Захаров окончательно растерялся.

— Это как же?

— Неужто учить мне тебя надо? — усмехнулся Плышевский. — Расценки на работу ему занижай. А работу давай такую, чтобы взвыл. Вот он месяц — другой поскандалит и уйдет. Формально-то придраться ему будет не к чему.

Лицо Захарова покрылось красными пятнами, глаза смотрели испуганно и как-то жалостливо, губы дрожали. Он хотел было что-то сказать, но губы при этом задрожали еще сильнее, и он плотно сжал их, опустив голову.

— Да ты не бойся, — подбодрил его Плышевский. — Если он скандалить начнет, ко мне посылай.

Захаров молчал. Плышевский бросил на него обеспокоенный взгляд и резко спросил:

— Ну, чего молчишь?

— Нельзя так делать, — еле слышно проговорил Захаров, не поднимая головы.

— Можно, — сухо возразил Плышевский и уточнил: — В отдельных случаях можно, если интересы производства требуют.

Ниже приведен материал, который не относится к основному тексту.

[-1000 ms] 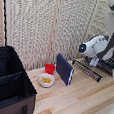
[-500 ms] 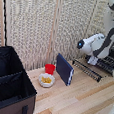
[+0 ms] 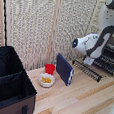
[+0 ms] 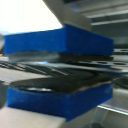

— Не могу, — чуть не плача, ответил Захаров, — не выдержу я!

— Эх, заячья у тебя душа! «Не могу», «не выдержу»! Тебе же добра желаю.

Никогда еще этот ничтожный человек не вызывал у Плышевского такого презрения и такой ненависти.

А Захаров неожиданно для самого себя успокоился. Он вдруг понял, что есть, оказывается, предел его собственной робости и послушания, перейти за который он попросту не может. Захаров до сих пор даже не подозревал в себе ничего подобного, и это внезапное открытие вызвало у него прилив совершенно несвойственной ему прежде отчаянной решимости.

— Душа у меня, Олег Георгиевич, не заячья, — тихо, но убежденно сказал он. — Просто она подлости не принимает.

Плышевский удивленно поднял брови и испытующе посмотрел на своего главного механика: уж где-где, но здесь он никак не предполагал встретить сопротивление.

— Так вот ты как рассуждать начал, Герасим Васильевич? Не ожидал. А я-то думал, что мы с тобой сработались, понимаем друг друга с полуслова.

— Я тоже так думал, — спокойно ответил Захаров.

И тут Плышевский вдруг почувствовал, что становится опасно вести дальше подобный разговор с этим странным, так неожиданно заупрямившимся человеком.

— Эх, Герасим Васильевич, — огорченно вздохнул он, — на этот раз ты действительно меня не понял. Мне лично Привалов не мешает и мешать, как ты понимаешь, не может. Но показалось мне, что ты с ним намучаешься. Если ошибаюсь, то и слава богу. В таком случае считай, что разговора у нас не было. — И он с подкупающим добродушием прибавил: — А если в чем моя помощь потребуется, помни, я всегда тебе ее окажу.

— Спасибо, Олег Георгиевич, — с достоинством ответил Захаров. — Запомню.

Он ушел из кабинета главного инженера, впервые в жизни убедившись, что не покорностью, не услужливостью, а смелостью и твердостью можно и нужно завоевывать себе место в жизни и уважение людей. Это была первая победа над самим собой, за которой неминуемо теперь должны были последовать новые открытия и новые победы.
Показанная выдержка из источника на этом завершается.